Climate Report to Offer Yet More Evidence of Global Warming

The first paragraph of this story makes the authors of the report seem a little optimistic.

Associated Press:

A long-awaited report by an international scientific network will offer much stronger evidence of how man is changing Earth's climate, and should prompt balky governments into action against global warming, the group's chief scientist said Monday.


See what I mean? They have met the anti-science residents of Lala-Land that make up the Bush administration, apparently. Anyhoo...

The upcoming, multi-volume U.N. assessment -- on melting ice caps and rising seas, with authoritative new data on how the world has warmed -- "might provide just the right impetus to get the negotiations going in a more purposeful way," Rajendra K. Pachauri said in an interview midway through the annual two-week U.N. climate conference.

The Indian climatologist is chairman of the Intergovernmental Panel on Climate Change, a global network of some 2,000 climate and other scientists that regularly assesses the state of research into how carbon dioxide and other heat-trapping gases produced by industry and other human activities are affecting the climate.

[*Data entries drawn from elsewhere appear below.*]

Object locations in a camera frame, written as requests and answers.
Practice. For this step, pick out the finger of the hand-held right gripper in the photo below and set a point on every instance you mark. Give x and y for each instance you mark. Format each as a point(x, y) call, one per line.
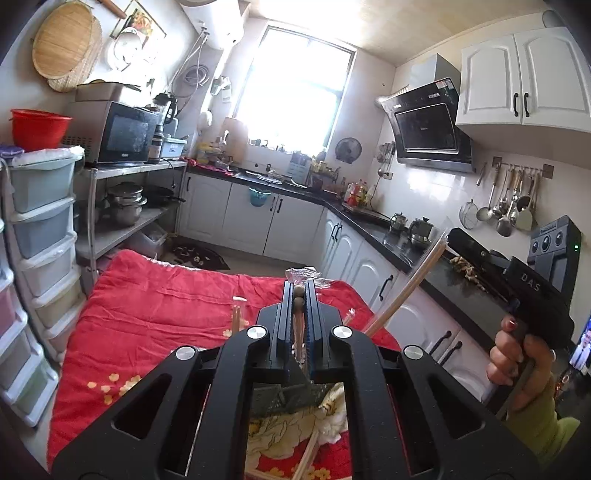
point(480, 251)

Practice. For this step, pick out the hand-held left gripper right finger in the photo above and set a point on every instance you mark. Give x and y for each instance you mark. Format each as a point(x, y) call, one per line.
point(315, 332)

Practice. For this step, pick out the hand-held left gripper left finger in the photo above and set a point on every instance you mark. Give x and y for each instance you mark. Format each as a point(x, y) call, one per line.
point(287, 323)

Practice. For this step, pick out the wooden chopstick pair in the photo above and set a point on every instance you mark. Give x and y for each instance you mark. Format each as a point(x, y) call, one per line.
point(406, 290)
point(300, 302)

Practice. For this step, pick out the bunch of chopsticks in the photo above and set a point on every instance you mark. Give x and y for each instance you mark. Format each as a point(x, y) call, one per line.
point(238, 318)

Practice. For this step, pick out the green perforated utensil basket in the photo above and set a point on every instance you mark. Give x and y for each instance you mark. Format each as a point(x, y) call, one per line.
point(286, 397)

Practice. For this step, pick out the row of hanging kitchen utensils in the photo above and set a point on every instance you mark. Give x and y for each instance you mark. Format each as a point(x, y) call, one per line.
point(505, 203)

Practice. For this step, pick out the person's right hand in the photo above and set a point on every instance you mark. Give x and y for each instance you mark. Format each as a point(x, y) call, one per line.
point(503, 360)

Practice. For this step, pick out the pile of dried roots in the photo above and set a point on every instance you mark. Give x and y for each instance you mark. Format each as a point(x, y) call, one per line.
point(468, 272)

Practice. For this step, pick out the lit screen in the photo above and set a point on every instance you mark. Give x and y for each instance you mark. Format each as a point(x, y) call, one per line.
point(582, 341)

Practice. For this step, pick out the steel teapot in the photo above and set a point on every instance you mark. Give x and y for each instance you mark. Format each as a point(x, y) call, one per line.
point(421, 230)

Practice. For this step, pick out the black kitchen countertop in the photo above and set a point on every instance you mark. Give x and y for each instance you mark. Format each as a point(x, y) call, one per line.
point(401, 244)

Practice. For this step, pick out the small steel kettle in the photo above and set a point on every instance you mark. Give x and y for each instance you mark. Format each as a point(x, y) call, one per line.
point(399, 224)

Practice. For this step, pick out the white base cabinets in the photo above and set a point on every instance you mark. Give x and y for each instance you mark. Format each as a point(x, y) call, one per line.
point(295, 226)

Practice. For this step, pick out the dark floral floor mat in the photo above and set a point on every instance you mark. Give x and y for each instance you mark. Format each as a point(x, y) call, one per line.
point(198, 256)

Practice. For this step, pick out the blue plastic bag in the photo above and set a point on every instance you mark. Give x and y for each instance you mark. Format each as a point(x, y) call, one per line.
point(259, 196)

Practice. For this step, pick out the black range hood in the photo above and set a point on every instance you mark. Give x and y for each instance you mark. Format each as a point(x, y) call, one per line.
point(425, 129)

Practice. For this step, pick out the red floral blanket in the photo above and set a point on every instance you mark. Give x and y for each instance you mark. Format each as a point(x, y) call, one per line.
point(152, 332)

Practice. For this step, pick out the group of condiment bottles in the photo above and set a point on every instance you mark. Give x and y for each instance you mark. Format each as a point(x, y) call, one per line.
point(358, 194)

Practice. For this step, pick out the clear plastic box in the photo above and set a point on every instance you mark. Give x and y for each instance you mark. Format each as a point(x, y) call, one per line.
point(147, 242)

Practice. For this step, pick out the small round black fan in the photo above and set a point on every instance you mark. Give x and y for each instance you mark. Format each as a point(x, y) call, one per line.
point(348, 150)

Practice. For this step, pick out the black wok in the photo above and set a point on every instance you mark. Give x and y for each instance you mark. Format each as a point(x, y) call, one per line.
point(161, 194)

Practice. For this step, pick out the metal shelf rack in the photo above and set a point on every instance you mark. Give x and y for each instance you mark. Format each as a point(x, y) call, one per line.
point(120, 230)

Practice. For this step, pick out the pale cutting board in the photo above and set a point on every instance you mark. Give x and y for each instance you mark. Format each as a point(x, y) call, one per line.
point(235, 138)

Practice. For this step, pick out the stacked steel pots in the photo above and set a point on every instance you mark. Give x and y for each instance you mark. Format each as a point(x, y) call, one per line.
point(125, 205)

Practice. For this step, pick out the grey storage container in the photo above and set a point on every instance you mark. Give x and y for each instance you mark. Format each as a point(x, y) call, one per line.
point(174, 148)

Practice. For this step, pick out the dark bottle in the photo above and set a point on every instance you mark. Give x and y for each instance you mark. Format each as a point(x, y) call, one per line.
point(155, 145)

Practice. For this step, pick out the kitchen window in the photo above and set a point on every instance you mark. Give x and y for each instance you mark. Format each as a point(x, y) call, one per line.
point(295, 92)

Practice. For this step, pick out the black blender jug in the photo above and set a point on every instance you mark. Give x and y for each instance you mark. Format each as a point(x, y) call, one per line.
point(166, 107)

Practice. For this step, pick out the silver microwave oven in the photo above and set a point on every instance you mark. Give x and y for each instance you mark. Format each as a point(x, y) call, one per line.
point(124, 134)

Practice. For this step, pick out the blue grey drawer tower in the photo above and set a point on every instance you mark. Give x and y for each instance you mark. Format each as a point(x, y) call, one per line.
point(44, 221)

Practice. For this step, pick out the pastel multicolour drawer tower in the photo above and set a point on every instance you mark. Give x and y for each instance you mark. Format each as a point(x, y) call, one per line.
point(23, 350)

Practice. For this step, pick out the grey plastic tray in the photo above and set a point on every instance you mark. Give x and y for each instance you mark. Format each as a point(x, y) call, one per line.
point(104, 91)

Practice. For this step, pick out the white water heater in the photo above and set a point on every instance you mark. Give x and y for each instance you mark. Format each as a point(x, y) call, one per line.
point(217, 23)

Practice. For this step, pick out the red plastic basin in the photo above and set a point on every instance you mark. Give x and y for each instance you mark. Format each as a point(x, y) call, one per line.
point(39, 129)

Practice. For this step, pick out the white round hanging lid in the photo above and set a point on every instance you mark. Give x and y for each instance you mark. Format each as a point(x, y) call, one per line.
point(123, 48)

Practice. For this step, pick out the woven straw tray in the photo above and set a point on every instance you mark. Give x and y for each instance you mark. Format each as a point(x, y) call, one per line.
point(69, 85)

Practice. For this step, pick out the purple lidded container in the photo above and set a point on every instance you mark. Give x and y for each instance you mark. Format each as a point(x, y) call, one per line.
point(10, 151)

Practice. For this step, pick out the wooden rolling pin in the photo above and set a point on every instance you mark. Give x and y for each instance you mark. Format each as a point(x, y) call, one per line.
point(113, 8)

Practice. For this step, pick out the white wall cabinet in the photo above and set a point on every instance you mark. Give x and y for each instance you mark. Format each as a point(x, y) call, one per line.
point(494, 78)

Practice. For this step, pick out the white round wall dispenser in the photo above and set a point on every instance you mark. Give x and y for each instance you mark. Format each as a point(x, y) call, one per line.
point(206, 122)

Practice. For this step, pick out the white wall hair dryer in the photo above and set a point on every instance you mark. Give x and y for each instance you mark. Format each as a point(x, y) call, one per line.
point(222, 88)

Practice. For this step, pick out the wall picture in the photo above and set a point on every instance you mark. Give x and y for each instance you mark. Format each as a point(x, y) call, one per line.
point(147, 21)

The findings aren't public yet, but they're expected to include:

-World temperatures have risen to levels not seen in at least 12,000 years, propelled by rapid warming the past 30 years.

-Greenland's ice mass has been melting at what NASA calls a "dramatic" rate of 170 cubic kilometers (41 cubic miles) per year, far surpassing the gain of 58 cubic kilometers (14 cubic miles) per year from snowfall.

-The levels of oceans, expanding from warmth and from land-ice runoff, have risen at a rate of about 2 millimeters a year between 1961 and 2003, and by more than 3 millimeters a year in 1993-2003.


A dem congress couldn't have come too soon. Barbara Boxer replaces the flat-earther James Inhofe on the Senate panel on environment and public works, for example.

Hope dawns...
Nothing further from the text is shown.